INSTRUCTIONS TO FOLLOW: Give the number of lines in the records below that contain the word "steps", and nothing more.

INPUT DATA:
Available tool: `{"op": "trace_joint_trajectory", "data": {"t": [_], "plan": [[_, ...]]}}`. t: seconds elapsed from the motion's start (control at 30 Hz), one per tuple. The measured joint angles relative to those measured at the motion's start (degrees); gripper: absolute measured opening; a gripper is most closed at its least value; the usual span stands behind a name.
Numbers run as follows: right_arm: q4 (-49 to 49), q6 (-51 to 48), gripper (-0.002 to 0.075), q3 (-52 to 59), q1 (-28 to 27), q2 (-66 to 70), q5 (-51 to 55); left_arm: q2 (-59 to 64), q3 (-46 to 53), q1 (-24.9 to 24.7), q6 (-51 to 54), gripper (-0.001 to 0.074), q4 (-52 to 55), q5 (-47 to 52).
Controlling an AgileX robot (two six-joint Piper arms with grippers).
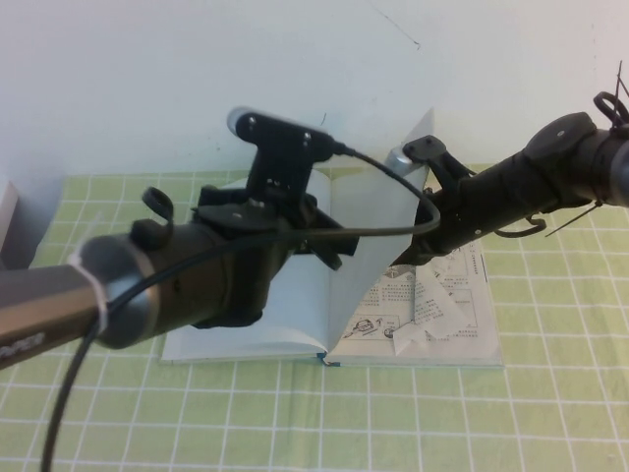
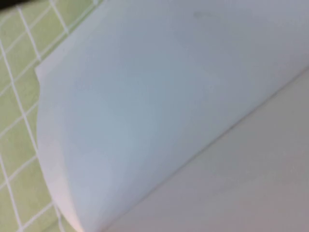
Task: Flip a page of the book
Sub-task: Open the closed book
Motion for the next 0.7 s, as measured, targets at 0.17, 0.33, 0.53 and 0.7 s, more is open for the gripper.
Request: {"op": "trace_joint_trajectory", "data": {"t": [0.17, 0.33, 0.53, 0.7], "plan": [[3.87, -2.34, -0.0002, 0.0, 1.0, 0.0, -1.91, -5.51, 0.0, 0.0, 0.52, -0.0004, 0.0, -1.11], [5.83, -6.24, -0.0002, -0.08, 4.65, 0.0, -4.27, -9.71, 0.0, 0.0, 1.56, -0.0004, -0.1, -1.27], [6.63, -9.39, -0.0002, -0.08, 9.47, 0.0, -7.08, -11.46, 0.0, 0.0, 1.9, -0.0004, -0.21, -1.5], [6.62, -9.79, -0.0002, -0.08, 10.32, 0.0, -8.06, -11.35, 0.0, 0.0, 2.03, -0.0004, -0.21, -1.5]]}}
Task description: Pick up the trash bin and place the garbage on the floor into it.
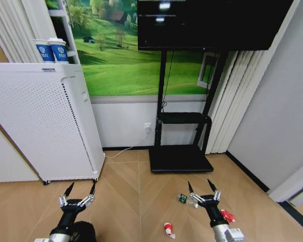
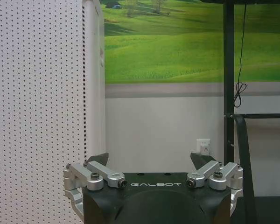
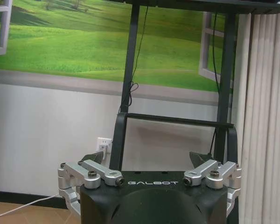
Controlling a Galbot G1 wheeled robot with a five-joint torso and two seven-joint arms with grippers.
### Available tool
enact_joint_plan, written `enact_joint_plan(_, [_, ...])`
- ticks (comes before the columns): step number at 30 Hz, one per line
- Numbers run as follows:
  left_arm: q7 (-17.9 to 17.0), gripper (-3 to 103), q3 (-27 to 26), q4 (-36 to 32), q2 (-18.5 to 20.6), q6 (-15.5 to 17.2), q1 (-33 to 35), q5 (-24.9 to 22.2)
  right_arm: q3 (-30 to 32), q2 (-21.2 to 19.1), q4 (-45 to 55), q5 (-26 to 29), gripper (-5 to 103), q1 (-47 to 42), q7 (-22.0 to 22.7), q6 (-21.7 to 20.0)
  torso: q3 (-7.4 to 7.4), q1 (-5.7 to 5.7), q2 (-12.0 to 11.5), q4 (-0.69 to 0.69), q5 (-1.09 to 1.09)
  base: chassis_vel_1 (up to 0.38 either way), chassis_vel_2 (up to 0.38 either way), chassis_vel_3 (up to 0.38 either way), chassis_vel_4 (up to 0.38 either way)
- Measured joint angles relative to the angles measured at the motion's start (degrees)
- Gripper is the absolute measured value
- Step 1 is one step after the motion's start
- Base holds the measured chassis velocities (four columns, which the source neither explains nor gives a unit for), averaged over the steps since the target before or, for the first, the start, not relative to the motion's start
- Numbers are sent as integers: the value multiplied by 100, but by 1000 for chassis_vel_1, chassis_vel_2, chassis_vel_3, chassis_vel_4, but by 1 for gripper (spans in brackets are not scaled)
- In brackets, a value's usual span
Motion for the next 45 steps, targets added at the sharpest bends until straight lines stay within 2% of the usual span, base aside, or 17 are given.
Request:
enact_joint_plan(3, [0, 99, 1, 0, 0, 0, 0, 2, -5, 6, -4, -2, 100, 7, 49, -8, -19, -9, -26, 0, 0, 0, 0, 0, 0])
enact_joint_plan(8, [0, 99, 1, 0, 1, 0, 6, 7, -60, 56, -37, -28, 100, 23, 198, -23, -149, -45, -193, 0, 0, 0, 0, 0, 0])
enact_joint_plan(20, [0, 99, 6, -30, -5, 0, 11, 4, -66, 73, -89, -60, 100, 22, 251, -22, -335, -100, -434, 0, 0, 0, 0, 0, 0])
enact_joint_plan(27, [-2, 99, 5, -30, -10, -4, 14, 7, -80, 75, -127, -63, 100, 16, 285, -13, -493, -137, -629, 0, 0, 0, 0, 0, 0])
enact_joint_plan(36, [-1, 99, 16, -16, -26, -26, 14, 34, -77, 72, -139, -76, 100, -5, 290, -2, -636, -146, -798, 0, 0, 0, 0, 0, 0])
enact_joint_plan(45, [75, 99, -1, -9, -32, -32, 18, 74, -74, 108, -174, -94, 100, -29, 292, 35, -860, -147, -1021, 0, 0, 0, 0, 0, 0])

YOUR SOLUTION: 2